» **Exercise description**
Nothing in the listing may change. Repeat all of it.

» **Raw data**
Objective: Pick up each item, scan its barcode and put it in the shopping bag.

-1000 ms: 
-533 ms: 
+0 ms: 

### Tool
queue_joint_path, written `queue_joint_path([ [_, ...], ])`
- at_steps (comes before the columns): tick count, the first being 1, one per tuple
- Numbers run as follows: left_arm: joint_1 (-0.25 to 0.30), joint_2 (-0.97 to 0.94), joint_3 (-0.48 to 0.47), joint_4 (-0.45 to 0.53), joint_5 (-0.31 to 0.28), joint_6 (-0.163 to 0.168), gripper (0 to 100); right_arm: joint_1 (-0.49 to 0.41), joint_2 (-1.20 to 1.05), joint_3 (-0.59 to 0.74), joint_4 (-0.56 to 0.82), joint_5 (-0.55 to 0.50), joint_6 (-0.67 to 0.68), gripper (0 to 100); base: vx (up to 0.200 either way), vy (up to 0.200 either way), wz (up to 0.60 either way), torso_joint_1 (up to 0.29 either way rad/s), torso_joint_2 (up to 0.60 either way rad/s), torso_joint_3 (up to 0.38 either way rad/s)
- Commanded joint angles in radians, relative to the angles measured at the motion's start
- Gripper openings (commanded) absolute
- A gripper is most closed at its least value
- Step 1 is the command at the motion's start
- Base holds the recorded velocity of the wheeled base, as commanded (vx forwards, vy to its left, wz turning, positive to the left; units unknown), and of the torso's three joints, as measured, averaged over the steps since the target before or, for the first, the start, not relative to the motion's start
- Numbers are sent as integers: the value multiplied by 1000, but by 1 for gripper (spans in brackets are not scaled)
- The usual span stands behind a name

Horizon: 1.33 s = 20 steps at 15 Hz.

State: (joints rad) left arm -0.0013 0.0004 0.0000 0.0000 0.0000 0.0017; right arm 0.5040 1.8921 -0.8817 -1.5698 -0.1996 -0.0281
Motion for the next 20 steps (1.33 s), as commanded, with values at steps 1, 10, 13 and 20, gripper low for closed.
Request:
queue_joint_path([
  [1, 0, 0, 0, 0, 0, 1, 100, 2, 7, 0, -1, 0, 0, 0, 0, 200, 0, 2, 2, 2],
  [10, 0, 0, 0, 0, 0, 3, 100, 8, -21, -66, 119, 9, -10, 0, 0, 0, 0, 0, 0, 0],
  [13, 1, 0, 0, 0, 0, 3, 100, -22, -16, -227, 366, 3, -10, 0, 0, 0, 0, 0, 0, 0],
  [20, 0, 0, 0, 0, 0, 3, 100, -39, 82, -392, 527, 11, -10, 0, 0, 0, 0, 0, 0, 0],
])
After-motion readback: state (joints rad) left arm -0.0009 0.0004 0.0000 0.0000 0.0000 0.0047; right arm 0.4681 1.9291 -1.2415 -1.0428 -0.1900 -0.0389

» **Written answer**
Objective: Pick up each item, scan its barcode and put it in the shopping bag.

-1000 ms: 
-533 ms: 
+0 ms: 

### Tool
queue_joint_path, written `queue_joint_path([ [_, ...], ])`
- at_steps (comes before the columns): tick count, the first being 1, one per tuple
- Numbers run as follows: left_arm: joint_1 (-0.25 to 0.30), joint_2 (-0.97 to 0.94), joint_3 (-0.48 to 0.47), joint_4 (-0.45 to 0.53), joint_5 (-0.31 to 0.28), joint_6 (-0.163 to 0.168), gripper (0 to 100); right_arm: joint_1 (-0.49 to 0.41), joint_2 (-1.20 to 1.05), joint_3 (-0.59 to 0.74), joint_4 (-0.56 to 0.82), joint_5 (-0.55 to 0.50), joint_6 (-0.67 to 0.68), gripper (0 to 100); base: vx (up to 0.200 either way), vy (up to 0.200 either way), wz (up to 0.60 either way), torso_joint_1 (up to 0.29 either way rad/s), torso_joint_2 (up to 0.60 either way rad/s), torso_joint_3 (up to 0.38 either way rad/s)
- Commanded joint angles in radians, relative to the angles measured at the motion's start
- Gripper openings (commanded) absolute
- A gripper is most closed at its least value
- Step 1 is the command at the motion's start
- Base holds the recorded velocity of the wheeled base, as commanded (vx forwards, vy to its left, wz turning, positive to the left; units unknown), and of the torso's three joints, as measured, averaged over the steps since the target before or, for the first, the start, not relative to the motion's start
- Numbers are sent as integers: the value multiplied by 1000, but by 1 for gripper (spans in brackets are not scaled)
- The usual span stands behind a name

Horizon: 1.33 s = 20 steps at 15 Hz.

State: (joints rad) left arm -0.0013 0.0004 0.0000 0.0000 0.0000 0.0017; right arm 0.5040 1.8921 -0.8817 -1.5698 -0.1996 -0.0281
Motion for the next 20 steps (1.33 s), as commanded, with values at steps 1, 10, 13 and 20, gripper low for closed.
Request:
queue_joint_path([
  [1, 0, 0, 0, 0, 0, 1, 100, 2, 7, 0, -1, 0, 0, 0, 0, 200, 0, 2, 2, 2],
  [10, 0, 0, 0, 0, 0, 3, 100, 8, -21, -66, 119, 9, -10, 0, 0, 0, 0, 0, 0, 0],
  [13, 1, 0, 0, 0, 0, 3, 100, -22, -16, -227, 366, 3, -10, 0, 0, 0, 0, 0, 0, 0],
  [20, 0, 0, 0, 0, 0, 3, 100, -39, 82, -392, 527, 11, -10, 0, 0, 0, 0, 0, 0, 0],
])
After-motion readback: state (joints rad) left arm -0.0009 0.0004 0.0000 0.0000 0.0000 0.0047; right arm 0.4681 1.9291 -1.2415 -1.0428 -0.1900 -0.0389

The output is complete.